Bei diesen Personen kann nicht gesagt werden, ob sie sich noch im Bundesgebiet aufhalten. Alle sind zur Aufenthaltsermittlung oder als „Vermisst“ in den polizeilichen Informationssystemen ausgeschrieben,
sagt Polizeisprecher Norbert Schätzle.
Problem verlagert
Fazit: Das Mannheimer Problem mit Kriminellen, die vorgeben, minderjährig zu sein, ist weitestgehend vor Ort gelöst. Durch Verdrängung. Diese Personen treiben mutmaßlich woanders ihr Unwesen, begehen Diebstähle, verkaufen Drogen, “tanzen” an und rauben Menschen aus.
Ein Teil des Problems hat sich in die Nachbarschaft nach Heidelberg verlagert, was mit den anderen ist, weiß niemand. Klar ist: Diese Personen halten sich in Deutschland oder dem benachbarten Ausland auf, keine Behörde weiß, wo sie sind, aber offenbar “schlagen sie sich durch”. Mit ehrlicher Arbeit sicherlich nicht.
Staatliche Hilfen erhalten sie keine, weil sie sich dem Zugriff der Behörden entzogen haben. Die Erfahrung zeigt – wie bei Anis Amir, dem Attentäter von Berlin -, dass diese Karrieren häufig mit Kleinkriminalität beginnen und sich dann steigern, bis hin zu terroristischen Attacken.

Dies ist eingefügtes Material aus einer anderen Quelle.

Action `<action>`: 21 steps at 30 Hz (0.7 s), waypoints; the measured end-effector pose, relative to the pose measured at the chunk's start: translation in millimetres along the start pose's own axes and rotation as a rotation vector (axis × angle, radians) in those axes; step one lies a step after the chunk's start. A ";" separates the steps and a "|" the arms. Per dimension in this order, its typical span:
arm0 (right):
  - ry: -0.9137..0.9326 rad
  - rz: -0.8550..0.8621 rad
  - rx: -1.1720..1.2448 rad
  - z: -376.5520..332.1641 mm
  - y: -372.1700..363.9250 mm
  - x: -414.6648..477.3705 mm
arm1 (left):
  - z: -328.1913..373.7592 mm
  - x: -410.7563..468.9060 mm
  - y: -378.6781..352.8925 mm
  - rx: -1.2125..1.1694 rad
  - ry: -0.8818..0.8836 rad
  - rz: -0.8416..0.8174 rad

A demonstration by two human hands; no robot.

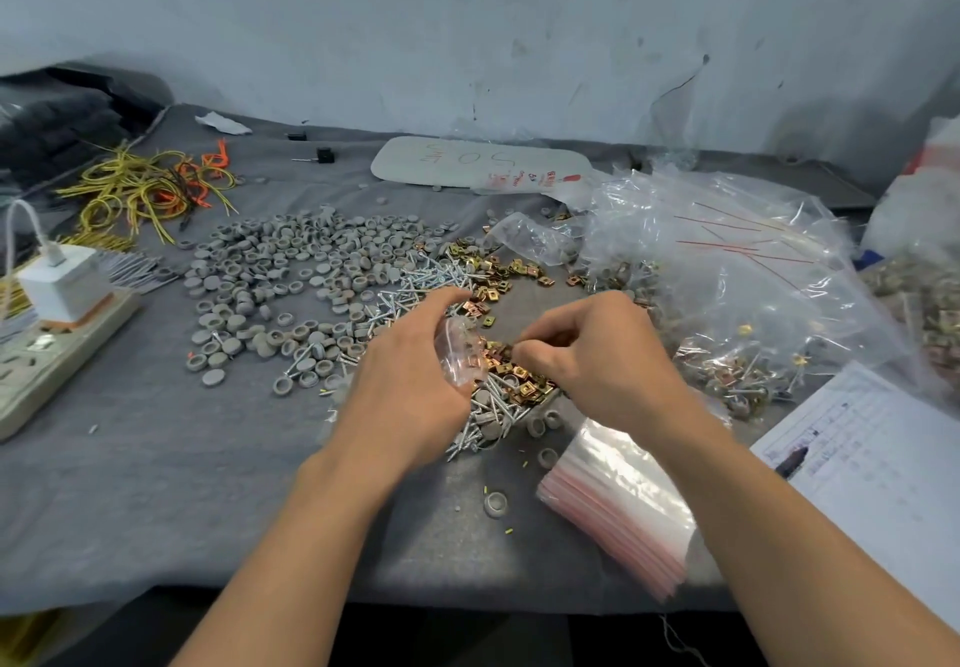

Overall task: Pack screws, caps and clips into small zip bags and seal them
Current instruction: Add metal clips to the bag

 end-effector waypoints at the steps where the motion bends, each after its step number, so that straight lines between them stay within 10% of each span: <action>1: 0.018 0.003 -0.001 -7.3 -3.9 -0.2 | 1.2 0.6 -1.6 -0.011 0.001 -0.006; 12: 0.022 0.113 0.041 -20.7 3.5 20.0 | -2.8 3.9 4.1 -0.031 0.026 0.012; 21: -0.061 -0.187 -0.569 15.5 -18.2 20.2 | -4.5 4.0 15.2 0.011 0.018 0.050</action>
Point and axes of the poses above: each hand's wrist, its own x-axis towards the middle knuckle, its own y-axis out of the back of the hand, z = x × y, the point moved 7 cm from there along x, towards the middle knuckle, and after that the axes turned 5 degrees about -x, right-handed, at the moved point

Diese Personen sind sehr gut vernetzt und können sich in Deutschland und anderen Ländern in arabischen Parallelgesellschaften aufhalten, ohne entdeckt zu werden. Man könnte auch sagen, dass der Staat die Kontrolle über diese Personen vollständig verloren hat.
Der überwiegende Teil der Zuwanderer ist polizeilich nicht auffällig. Doch lenkt diese Aussage vom eigentlichen Problem ab: Der erheblichen Zahl von Kriminellen, deren prozentualer Anteil zwar gering ist, die absolute Zahl ist aber besorgniserregend. Nimmt man nur 0,5 Prozent an, sind das gut 10.000 Kriminelle, die in den vergangenen drei Jahren nach Deutschland gekommen sind.
Viele davon leben hier ohne Meldeadresse, begehen Straftaten und sind nur mit erheblichem Aufwand zu ermitteln – häufig auch über lange Zeit gar nicht. Und sie finden Unterschlupf bei angeblich unauffälligen Landsleuten – die somit diese Straftäter vor staatlichem Zugriff schützen und eben nicht “unauffällig” sind, sondern den Kriminellen ermöglichen, unbehelligt Straftaten zu begehen.